## AVAILABLE RECORDS

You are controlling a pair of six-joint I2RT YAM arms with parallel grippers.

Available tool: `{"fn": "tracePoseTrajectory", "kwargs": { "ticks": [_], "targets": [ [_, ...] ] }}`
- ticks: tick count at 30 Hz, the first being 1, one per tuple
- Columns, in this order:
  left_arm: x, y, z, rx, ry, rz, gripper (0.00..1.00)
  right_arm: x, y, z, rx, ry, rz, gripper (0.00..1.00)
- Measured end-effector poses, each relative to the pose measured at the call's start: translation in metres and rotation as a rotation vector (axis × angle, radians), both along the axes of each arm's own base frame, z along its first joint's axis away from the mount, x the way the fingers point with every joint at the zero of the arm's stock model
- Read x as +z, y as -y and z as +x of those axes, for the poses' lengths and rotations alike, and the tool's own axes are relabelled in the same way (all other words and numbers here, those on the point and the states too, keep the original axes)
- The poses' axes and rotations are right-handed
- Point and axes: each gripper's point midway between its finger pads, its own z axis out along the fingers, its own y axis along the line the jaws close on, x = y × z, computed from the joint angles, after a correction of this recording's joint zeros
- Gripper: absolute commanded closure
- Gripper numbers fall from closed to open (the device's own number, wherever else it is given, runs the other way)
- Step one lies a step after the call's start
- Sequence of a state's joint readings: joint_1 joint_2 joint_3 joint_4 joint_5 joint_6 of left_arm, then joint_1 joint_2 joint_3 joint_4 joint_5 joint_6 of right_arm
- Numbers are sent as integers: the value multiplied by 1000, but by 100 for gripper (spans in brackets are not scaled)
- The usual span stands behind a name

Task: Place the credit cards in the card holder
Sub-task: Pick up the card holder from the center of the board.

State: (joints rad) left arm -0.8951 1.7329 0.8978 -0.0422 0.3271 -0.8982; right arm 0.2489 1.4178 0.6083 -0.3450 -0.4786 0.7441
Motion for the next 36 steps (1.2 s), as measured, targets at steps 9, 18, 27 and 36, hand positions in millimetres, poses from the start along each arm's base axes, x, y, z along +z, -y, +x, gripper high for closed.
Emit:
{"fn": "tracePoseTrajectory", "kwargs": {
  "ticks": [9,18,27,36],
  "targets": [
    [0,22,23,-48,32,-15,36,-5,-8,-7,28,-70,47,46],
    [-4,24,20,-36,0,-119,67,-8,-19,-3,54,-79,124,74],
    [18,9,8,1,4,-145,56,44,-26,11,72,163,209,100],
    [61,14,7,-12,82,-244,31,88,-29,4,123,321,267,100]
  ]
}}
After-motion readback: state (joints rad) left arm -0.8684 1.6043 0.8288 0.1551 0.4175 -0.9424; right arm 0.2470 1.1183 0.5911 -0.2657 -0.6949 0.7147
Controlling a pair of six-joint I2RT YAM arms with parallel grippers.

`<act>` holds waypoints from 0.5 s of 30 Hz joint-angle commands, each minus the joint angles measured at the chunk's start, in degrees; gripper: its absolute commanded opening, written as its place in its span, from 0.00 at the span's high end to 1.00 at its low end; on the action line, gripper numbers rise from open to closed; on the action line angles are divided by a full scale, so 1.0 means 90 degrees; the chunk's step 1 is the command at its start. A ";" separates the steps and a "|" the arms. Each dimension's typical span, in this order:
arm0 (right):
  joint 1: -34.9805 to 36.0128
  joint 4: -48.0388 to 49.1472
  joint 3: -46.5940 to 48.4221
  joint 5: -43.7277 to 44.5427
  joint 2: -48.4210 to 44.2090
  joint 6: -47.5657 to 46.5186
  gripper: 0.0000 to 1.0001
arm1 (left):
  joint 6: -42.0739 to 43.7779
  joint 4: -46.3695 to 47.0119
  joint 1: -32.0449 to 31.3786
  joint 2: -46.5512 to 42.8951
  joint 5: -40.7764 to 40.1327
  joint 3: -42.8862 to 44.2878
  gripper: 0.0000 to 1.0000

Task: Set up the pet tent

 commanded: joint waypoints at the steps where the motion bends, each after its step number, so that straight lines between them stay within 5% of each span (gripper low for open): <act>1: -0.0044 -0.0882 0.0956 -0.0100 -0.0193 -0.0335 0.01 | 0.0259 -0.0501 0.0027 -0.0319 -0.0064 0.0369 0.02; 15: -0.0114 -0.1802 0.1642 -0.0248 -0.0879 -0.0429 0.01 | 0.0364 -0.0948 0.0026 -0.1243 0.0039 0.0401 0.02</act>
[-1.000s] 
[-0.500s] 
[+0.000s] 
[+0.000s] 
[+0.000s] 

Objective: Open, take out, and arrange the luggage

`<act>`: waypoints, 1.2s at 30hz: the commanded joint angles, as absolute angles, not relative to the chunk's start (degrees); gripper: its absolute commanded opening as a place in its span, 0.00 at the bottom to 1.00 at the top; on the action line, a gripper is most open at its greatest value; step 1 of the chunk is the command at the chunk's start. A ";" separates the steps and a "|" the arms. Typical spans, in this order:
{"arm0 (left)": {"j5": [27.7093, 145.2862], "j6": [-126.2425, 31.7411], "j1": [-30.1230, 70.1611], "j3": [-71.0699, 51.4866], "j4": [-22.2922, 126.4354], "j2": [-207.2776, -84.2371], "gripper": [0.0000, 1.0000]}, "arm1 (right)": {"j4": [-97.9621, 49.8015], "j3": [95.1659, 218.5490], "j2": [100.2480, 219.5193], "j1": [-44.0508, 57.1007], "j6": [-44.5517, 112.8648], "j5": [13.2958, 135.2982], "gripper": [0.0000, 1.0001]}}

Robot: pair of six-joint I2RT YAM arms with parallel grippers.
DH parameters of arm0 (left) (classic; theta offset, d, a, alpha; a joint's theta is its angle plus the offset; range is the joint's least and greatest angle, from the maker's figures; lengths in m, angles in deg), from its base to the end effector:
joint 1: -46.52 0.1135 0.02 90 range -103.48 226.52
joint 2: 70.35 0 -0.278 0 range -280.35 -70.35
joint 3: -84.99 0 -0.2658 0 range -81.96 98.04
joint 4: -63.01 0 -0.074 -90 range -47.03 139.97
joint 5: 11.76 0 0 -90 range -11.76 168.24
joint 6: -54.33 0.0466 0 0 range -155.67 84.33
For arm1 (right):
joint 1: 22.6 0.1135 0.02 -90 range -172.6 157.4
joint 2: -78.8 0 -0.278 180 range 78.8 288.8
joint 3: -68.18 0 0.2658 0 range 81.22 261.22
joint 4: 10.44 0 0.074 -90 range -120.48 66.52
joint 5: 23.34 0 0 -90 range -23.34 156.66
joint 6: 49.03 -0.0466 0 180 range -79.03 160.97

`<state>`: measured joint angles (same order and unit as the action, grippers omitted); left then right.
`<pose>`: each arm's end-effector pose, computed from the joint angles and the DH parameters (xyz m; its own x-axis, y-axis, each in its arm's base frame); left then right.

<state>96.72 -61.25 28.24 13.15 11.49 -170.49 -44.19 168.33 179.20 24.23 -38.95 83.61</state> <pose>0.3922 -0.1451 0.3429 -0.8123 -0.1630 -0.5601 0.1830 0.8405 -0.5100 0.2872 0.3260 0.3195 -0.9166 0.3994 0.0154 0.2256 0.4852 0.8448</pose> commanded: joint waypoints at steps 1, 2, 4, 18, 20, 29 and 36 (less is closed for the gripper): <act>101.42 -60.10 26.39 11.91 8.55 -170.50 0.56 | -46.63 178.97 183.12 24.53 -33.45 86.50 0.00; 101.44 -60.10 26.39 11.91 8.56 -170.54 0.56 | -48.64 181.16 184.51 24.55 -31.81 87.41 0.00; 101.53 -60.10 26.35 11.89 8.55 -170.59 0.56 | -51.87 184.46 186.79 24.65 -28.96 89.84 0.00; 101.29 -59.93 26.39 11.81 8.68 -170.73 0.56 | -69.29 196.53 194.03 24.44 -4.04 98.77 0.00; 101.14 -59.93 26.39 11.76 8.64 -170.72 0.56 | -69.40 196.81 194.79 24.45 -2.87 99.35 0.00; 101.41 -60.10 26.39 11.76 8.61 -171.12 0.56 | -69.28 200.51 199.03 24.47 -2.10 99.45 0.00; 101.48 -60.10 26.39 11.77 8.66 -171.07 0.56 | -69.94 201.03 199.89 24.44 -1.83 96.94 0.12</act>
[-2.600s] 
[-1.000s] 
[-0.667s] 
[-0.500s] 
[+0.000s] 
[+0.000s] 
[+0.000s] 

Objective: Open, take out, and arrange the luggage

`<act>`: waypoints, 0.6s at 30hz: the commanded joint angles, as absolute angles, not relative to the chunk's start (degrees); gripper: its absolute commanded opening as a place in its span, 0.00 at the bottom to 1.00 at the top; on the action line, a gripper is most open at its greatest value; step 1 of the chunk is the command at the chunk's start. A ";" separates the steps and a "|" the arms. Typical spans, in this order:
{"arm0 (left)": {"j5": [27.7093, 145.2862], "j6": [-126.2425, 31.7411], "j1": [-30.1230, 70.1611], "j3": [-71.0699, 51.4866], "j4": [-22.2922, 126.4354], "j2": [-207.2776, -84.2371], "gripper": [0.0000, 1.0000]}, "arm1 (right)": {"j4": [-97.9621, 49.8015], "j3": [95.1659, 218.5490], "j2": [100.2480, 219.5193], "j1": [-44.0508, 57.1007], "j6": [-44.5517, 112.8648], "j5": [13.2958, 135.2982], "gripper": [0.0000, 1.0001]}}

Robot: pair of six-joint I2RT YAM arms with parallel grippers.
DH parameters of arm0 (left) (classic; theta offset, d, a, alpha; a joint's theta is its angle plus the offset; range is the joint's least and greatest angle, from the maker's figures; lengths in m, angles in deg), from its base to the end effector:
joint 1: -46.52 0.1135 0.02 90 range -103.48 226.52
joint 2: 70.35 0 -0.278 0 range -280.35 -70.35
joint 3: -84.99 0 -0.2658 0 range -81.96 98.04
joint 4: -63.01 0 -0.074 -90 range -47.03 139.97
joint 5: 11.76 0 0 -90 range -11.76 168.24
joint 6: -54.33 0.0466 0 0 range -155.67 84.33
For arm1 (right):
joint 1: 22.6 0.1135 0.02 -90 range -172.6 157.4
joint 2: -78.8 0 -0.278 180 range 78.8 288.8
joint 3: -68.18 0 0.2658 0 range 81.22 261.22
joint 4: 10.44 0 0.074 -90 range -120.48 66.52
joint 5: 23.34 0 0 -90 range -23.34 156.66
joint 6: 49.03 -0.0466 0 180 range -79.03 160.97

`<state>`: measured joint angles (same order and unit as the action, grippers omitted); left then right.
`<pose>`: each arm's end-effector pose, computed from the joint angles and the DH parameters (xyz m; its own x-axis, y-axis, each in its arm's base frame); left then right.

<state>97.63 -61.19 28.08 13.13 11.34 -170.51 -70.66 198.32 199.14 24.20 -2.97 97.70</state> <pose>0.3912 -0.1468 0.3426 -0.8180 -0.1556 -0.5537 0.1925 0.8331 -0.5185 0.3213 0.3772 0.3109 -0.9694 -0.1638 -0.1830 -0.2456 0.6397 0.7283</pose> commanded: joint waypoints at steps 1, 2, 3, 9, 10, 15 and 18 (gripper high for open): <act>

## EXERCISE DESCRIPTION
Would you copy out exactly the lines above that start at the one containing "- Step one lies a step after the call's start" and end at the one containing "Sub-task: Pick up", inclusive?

## RESULT
- Step one lies a step after the call's start
- Sequence of a state's joint readings: joint_1 joint_2 joint_3 joint_4 joint_5 joint_6 of left_arm, then joint_1 joint_2 joint_3 joint_4 joint_5 joint_6 of right_arm
- Numbers are sent as integers: the value multiplied by 1000, but by 100 for gripper (spans in brackets are not scaled)
- The usual span stands behind a name

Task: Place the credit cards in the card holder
Sub-task: Pick up the card holder from the center of the board.

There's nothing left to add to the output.